**ACTIVITY**
Only the lines below starting at the one containing "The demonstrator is" and ending at the one containing "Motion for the" belong in the answer, each copied exactly.

**DATA EXCERPT**
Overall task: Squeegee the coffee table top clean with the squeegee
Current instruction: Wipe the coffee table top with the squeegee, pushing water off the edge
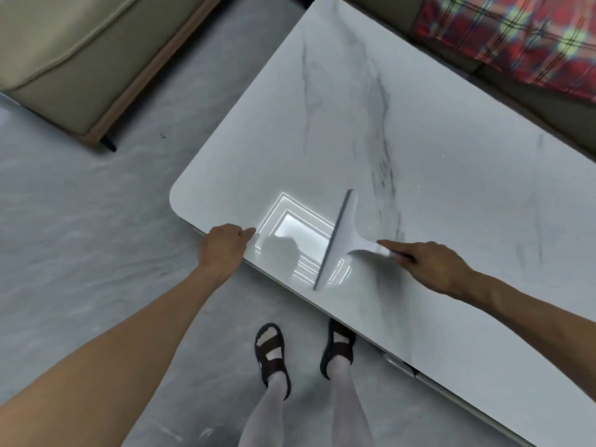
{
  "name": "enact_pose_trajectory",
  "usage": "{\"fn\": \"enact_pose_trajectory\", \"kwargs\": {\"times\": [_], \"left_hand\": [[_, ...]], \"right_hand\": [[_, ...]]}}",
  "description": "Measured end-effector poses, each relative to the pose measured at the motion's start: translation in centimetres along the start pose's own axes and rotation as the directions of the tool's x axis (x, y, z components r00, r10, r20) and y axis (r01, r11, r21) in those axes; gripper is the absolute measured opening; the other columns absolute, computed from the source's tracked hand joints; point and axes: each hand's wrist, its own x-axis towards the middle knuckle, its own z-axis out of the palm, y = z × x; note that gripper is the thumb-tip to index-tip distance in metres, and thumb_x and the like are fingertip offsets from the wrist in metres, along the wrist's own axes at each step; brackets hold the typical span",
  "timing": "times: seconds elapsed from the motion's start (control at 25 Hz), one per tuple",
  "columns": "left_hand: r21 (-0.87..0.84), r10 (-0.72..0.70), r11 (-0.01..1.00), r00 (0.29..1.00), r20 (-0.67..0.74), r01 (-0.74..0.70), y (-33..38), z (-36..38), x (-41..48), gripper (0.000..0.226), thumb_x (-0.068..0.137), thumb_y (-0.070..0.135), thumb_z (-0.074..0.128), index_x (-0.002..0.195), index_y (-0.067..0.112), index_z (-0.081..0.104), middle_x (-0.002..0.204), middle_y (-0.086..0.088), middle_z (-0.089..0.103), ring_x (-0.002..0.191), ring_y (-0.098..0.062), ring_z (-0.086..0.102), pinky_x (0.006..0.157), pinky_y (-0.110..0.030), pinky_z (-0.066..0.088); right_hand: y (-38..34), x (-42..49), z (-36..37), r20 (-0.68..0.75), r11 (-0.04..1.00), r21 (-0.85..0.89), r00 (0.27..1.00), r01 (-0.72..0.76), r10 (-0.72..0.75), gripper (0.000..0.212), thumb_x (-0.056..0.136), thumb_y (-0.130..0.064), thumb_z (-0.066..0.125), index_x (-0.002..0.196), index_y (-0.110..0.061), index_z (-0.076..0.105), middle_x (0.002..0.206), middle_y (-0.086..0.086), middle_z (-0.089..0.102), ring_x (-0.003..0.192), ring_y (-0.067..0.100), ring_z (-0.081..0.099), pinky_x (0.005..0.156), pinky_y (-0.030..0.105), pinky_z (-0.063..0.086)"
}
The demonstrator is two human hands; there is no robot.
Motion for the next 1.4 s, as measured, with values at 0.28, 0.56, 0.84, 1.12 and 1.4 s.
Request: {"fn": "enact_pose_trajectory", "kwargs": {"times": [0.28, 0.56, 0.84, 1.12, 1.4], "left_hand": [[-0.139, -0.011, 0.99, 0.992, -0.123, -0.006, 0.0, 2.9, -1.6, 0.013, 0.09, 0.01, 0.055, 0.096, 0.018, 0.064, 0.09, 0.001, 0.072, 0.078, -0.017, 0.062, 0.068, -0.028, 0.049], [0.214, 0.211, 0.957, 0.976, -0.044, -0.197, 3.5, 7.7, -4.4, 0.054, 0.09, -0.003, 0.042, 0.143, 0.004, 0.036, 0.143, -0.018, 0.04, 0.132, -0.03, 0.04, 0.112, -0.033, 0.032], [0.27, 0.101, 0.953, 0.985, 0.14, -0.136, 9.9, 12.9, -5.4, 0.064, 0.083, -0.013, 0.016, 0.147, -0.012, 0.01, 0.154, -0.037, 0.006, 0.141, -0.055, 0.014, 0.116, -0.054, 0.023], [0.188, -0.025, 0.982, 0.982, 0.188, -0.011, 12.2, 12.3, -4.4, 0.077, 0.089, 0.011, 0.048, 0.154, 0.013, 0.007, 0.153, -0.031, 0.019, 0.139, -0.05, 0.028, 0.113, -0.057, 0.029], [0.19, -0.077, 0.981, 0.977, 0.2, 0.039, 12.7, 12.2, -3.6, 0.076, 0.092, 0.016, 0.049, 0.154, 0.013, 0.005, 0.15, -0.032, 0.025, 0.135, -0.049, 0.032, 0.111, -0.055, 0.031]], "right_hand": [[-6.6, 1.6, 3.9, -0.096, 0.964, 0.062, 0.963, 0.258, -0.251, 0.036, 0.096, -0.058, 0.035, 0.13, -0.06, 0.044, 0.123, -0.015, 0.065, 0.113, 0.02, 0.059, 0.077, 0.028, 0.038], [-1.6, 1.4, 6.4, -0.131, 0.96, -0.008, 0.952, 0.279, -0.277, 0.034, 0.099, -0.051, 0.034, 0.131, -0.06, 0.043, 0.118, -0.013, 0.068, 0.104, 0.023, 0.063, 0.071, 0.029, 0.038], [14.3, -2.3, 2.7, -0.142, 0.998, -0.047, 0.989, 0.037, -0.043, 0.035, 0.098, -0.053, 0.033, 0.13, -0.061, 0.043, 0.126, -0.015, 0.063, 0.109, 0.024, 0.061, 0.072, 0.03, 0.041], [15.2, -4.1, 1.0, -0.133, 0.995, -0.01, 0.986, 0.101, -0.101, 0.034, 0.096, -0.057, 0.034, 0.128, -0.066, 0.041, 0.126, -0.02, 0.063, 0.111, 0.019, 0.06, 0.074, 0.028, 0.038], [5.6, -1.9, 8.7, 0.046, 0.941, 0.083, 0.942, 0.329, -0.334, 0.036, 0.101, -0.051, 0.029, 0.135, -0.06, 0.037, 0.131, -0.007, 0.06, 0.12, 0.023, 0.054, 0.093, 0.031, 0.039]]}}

**OUTPUT BELOW**
The demonstrator is two human hands; there is no robot.
Motion for the next 1.4 s, as measured, with values at 0.28, 0.56, 0.84, 1.12 and 1.4 s.

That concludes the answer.